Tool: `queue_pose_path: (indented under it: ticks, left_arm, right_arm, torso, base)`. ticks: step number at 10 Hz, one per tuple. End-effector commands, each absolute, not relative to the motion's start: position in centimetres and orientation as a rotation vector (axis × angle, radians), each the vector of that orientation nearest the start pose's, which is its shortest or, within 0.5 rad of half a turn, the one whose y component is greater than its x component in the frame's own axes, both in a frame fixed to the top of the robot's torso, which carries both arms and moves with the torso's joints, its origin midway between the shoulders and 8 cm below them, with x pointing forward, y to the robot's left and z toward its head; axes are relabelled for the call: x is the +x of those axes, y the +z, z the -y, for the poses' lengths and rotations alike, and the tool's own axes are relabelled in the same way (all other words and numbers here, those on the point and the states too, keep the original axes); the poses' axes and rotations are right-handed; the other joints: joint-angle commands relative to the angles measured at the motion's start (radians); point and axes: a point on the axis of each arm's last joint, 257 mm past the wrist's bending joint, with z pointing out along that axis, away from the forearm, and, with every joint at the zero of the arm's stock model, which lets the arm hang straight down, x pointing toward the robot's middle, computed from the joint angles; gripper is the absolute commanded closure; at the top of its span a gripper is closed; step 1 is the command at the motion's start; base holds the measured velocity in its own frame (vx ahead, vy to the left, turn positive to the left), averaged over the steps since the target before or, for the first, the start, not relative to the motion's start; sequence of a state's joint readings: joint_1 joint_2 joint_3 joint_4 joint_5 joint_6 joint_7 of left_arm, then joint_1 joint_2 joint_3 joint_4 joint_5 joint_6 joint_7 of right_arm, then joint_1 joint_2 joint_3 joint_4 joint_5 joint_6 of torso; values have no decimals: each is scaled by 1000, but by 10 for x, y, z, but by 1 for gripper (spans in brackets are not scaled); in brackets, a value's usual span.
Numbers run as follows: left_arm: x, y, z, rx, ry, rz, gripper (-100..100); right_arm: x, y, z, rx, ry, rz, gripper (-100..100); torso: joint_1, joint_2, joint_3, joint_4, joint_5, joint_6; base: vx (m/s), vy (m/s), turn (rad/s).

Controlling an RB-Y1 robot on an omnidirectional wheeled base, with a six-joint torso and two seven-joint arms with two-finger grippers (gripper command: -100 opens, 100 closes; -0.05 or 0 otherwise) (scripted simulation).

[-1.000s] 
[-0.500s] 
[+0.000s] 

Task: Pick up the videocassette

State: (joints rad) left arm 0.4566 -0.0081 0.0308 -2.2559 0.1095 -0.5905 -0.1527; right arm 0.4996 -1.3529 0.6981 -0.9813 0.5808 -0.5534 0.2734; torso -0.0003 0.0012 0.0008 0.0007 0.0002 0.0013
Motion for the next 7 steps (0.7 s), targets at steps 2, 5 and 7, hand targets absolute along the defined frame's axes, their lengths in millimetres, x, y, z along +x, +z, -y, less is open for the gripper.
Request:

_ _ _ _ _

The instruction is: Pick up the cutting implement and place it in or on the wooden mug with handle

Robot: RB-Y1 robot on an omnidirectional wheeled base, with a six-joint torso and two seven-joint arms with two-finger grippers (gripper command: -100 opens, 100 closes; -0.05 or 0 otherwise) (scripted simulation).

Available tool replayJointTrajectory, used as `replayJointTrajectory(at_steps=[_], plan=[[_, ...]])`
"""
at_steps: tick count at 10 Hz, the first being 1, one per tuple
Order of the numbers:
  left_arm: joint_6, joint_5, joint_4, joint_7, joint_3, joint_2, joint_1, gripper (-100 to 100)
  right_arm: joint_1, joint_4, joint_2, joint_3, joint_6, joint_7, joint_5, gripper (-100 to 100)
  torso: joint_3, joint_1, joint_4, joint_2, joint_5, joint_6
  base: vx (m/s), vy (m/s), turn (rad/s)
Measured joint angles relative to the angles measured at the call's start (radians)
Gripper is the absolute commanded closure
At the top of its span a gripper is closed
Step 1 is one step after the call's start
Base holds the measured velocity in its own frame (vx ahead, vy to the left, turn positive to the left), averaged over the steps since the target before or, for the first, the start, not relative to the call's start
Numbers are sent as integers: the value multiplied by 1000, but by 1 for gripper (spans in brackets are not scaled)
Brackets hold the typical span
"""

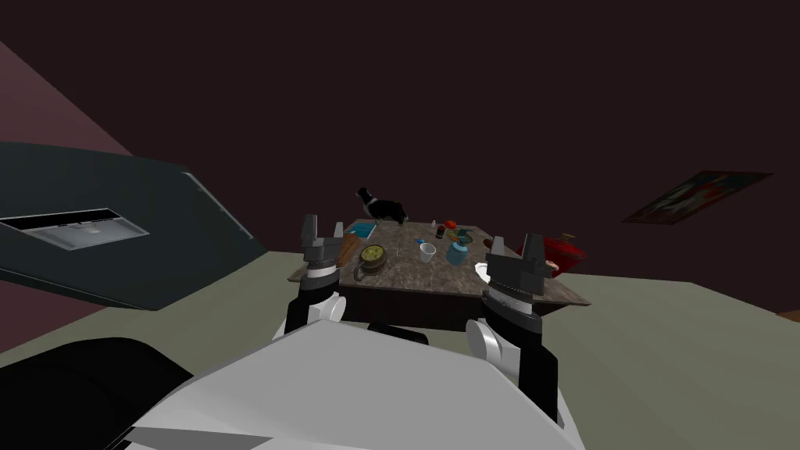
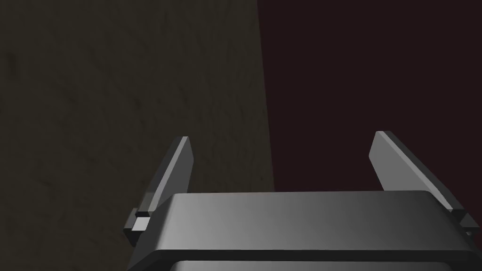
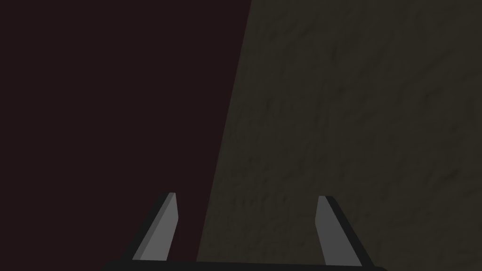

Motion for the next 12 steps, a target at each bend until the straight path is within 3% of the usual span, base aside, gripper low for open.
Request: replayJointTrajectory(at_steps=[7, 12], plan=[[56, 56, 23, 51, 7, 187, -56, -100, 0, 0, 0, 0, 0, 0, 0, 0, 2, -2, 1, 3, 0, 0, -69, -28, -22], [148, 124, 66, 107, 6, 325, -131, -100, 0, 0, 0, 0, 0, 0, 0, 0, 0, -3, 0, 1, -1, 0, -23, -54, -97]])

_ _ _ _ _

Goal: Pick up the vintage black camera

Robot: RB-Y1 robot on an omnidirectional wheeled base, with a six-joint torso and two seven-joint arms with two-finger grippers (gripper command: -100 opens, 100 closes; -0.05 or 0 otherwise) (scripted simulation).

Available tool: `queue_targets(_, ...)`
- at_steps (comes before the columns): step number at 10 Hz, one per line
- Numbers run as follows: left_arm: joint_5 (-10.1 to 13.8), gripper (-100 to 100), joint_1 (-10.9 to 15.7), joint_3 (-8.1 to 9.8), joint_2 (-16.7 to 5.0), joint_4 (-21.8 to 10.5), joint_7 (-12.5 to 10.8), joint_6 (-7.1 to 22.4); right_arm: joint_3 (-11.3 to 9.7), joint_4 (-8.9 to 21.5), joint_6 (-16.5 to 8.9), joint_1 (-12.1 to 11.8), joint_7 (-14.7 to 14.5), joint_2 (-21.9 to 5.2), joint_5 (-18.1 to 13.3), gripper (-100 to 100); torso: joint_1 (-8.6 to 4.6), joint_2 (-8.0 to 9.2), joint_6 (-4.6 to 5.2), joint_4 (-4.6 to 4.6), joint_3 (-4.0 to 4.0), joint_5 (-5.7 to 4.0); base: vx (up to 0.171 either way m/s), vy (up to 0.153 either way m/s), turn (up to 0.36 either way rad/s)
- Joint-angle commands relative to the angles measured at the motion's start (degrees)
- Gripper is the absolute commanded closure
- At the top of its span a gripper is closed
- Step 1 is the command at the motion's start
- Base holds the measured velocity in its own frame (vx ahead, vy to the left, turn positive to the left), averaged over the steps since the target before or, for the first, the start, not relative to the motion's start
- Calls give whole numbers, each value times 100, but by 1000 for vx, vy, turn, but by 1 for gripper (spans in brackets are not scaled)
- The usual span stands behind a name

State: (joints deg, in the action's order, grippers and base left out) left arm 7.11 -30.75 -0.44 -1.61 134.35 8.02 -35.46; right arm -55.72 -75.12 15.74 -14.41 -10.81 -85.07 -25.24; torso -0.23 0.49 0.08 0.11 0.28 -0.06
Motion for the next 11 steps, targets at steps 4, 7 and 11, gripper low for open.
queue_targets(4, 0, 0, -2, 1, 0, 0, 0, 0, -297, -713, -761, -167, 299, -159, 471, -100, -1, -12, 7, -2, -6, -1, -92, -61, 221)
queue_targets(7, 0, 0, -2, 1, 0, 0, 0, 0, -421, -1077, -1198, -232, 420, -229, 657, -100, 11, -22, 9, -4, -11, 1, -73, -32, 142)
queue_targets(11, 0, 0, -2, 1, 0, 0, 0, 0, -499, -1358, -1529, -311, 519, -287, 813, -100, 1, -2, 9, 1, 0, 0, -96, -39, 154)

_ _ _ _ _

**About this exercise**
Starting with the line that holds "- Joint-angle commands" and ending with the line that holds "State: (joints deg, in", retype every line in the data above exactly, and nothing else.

**Output for this task**
- Joint-angle commands relative to the angles measured at the motion's start (degrees)
- Gripper is the absolute commanded closure
- At the top of its span a gripper is closed
- Step 1 is the command at the motion's start
- Base holds the measured velocity in its own frame (vx ahead, vy to the left, turn positive to the left), averaged over the steps since the target before or, for the first, the start, not relative to the motion's start
- Calls give whole numbers, each value times 100, but by 1000 for vx, vy, turn, but by 1 for gripper (spans in brackets are not scaled)
- The usual span stands behind a name

State: (joints deg, in the action's order, grippers and base left out) left arm 7.11 -30.75 -0.44 -1.61 134.35 8.02 -35.46; right arm -55.72 -75.12 15.74 -14.41 -10.81 -85.07 -25.24; torso -0.23 0.49 0.08 0.11 0.28 -0.06

No further output is required, since the answer is complete.